» PROBLEM DETAILS
Wherever the word "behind" appears in a line of the data, that line should be copied.

Data records
########################################

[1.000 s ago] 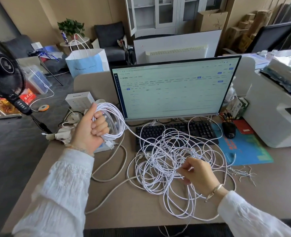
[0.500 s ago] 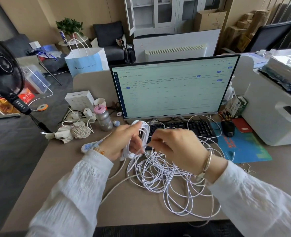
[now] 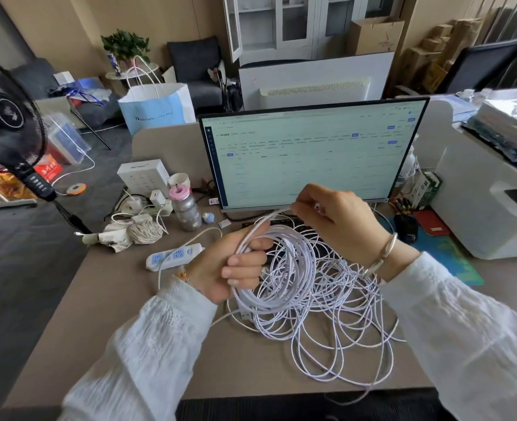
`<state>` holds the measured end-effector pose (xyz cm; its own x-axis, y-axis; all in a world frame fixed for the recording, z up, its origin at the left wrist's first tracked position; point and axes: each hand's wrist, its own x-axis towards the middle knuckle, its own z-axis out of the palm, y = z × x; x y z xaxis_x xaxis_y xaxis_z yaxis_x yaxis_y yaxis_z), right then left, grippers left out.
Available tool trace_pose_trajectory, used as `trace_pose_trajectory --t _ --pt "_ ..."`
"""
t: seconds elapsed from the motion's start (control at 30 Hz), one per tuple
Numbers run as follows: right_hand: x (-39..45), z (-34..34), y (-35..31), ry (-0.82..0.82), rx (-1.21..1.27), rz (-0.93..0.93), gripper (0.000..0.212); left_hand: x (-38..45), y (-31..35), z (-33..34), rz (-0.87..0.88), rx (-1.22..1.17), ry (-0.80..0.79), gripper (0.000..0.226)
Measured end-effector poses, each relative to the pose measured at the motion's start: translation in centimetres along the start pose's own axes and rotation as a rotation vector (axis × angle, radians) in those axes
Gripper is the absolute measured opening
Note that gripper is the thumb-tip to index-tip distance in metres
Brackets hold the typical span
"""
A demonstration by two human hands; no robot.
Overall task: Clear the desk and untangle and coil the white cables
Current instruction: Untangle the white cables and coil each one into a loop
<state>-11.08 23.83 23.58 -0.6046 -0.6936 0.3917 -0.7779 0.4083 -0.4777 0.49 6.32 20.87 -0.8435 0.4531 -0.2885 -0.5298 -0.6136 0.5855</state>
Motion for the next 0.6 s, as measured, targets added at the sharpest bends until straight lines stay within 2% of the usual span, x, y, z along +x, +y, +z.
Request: trace_pose_trajectory --t 0.07,0.2,0.27,0.37,0.5,0.6 --pt "-0.5 0.4 0.1 -0.050 0.027 0.040 0.017 0.1 0.0 0.1 0.019 -0.029 0.003 0.036" --pt "-1.5 0.8 0.0 -0.060 0.054 0.036 0.011 0.4 -0.3 1.1 0.042 0.152 0.292 0.051" --pt "-1.5 0.5 -0.2 -0.033 0.043 0.007 0.010 0.6 -0.7 1.3 0.029 0.198 0.364 0.049" --pt "-1.3 0.0 -0.8 -0.020 0.041 -0.066 0.027 0.7 -0.9 1.7 -0.014 0.177 0.352 0.038" --pt "-1.3 0.2 -1.0 -0.227 -0.137 -0.043 0.061 0.5 -0.8 2.1 -0.008 0.120 0.283 0.032" --pt "-1.7 0.7 -0.4 -0.356 -0.243 -0.051 0.066 0.3 -0.8 1.9 -0.037 0.102 0.283 0.037"
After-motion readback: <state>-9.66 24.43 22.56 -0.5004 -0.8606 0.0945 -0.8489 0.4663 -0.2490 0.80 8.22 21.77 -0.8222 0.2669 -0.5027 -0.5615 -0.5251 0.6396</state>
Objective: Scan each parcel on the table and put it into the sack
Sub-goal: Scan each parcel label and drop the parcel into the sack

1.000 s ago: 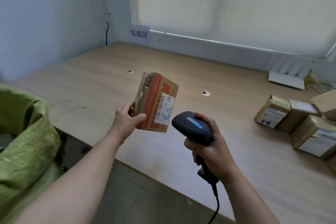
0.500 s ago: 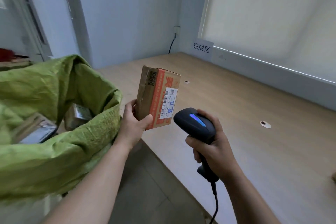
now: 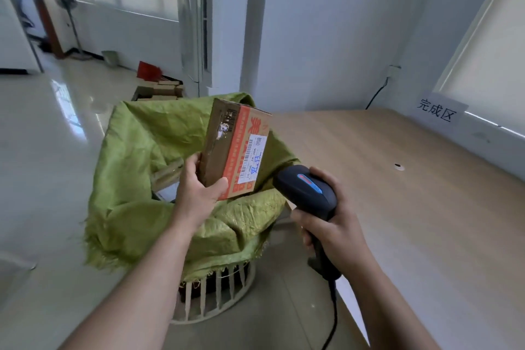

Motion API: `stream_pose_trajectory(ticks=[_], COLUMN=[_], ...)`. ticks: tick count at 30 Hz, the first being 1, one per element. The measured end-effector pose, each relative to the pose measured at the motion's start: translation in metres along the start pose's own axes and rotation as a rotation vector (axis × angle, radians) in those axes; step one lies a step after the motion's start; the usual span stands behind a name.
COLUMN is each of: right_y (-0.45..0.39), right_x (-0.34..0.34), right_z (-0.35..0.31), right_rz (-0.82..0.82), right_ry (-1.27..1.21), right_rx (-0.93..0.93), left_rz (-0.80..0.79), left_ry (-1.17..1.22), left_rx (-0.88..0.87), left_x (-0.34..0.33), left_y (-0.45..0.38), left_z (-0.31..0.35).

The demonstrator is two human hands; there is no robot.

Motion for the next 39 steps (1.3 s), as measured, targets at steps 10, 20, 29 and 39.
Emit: stream_pose_trajectory(ticks=[10, 20, 29, 39], right_y=[-0.063, -0.088, -0.059, 0.017], right_x=[-0.07, -0.076, -0.026, 0.044], right_z=[0.046, 0.074, 0.075, 0.049], right_rz=[-0.12, -0.069, 0.116, 0.316], right_ry=[-0.054, -0.054, 0.018, 0.047], right_rx=[-0.084, -0.145, -0.18, -0.191], left_rz=[0.119, 0.112, -0.175, -0.461], left_ry=[-0.307, -0.518, -0.371, -0.364], left_rx=[0.137, 0.096, -0.119, -0.283], left_x=[0.081, 0.065, -0.037, -0.127], left_y=[-0.068, -0.101, -0.086, -0.011], left_z=[-0.058, -0.074, -0.043, 0.001])
Point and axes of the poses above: each hand's wrist, its own y-axis away from the middle knuckle, its own x-axis out of the back of the hand, z = x × y, the point moved 9 cm from there along -y, towards the middle knuckle, and after that the axes turned 4 degrees about -y, right-handed, at the moved point
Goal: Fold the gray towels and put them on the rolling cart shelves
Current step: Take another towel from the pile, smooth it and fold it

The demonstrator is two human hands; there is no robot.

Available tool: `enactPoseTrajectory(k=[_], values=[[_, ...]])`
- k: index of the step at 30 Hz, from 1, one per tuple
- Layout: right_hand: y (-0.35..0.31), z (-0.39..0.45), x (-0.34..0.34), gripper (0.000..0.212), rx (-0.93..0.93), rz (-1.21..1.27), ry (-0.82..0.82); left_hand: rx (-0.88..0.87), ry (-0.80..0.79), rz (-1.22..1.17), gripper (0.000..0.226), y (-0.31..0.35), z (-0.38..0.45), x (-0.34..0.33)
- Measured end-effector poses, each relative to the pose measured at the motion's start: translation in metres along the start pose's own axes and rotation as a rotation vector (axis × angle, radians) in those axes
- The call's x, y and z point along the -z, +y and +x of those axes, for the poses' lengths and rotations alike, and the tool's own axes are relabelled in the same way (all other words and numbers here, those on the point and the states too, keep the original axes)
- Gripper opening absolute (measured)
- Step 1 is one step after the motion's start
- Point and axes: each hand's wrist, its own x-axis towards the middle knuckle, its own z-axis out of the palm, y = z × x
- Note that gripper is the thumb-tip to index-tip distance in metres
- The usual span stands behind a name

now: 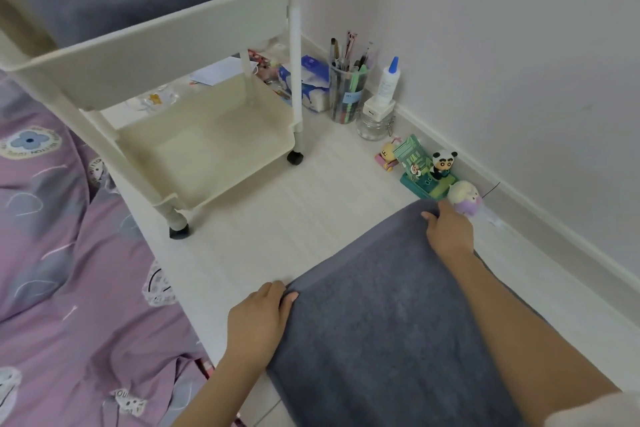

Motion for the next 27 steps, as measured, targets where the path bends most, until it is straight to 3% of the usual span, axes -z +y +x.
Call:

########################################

» YOUR RESPONSE
Motion API: `stream_pose_trajectory(ticks=[_], COLUMN=[_], ...)`. ticks: tick count at 30 Hz, the first being 1, one per element. The measured end-effector pose, each relative to the pose measured at the motion's start: translation in metres along the start pose's own axes and rotation as a rotation vector (axis × angle, radians) in those axes; step one lies a step after the motion's start; the usual span stands behind a name.
- The usual span stands behind a name

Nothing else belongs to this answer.